# WHAT IS BEING ASKED:
Beginning with the first line of the data below, reproduce every line unchanged, ending with the line that holds "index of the".

◇ ◇ ◇ ◇ ◇

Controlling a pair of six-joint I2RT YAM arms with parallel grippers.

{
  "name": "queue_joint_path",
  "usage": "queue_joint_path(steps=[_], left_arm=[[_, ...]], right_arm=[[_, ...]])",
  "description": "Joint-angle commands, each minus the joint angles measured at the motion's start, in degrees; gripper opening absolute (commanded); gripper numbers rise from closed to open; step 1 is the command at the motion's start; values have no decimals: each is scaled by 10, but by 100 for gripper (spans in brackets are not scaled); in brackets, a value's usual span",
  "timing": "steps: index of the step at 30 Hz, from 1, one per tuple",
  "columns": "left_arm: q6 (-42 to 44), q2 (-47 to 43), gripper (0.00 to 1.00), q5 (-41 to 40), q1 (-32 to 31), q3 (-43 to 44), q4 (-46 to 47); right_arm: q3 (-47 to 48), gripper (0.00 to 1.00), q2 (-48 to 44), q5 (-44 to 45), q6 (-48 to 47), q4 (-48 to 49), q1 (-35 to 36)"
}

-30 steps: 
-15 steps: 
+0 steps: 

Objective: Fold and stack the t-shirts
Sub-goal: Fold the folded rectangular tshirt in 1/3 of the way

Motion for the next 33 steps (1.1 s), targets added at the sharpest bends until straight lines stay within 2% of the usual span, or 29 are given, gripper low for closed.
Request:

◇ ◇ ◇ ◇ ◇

# TASK SOLUTION:
Controlling a pair of six-joint I2RT YAM arms with parallel grippers.

{
  "name": "queue_joint_path",
  "usage": "queue_joint_path(steps=[_], left_arm=[[_, ...]], right_arm=[[_, ...]])",
  "description": "Joint-angle commands, each minus the joint angles measured at the motion's start, in degrees; gripper opening absolute (commanded); gripper numbers rise from closed to open; step 1 is the command at the motion's start; values have no decimals: each is scaled by 10, but by 100 for gripper (spans in brackets are not scaled); in brackets, a value's usual span",
  "timing": "steps: index of the step at 30 Hz, from 1, one per tuple",

The work on this exercise is finished.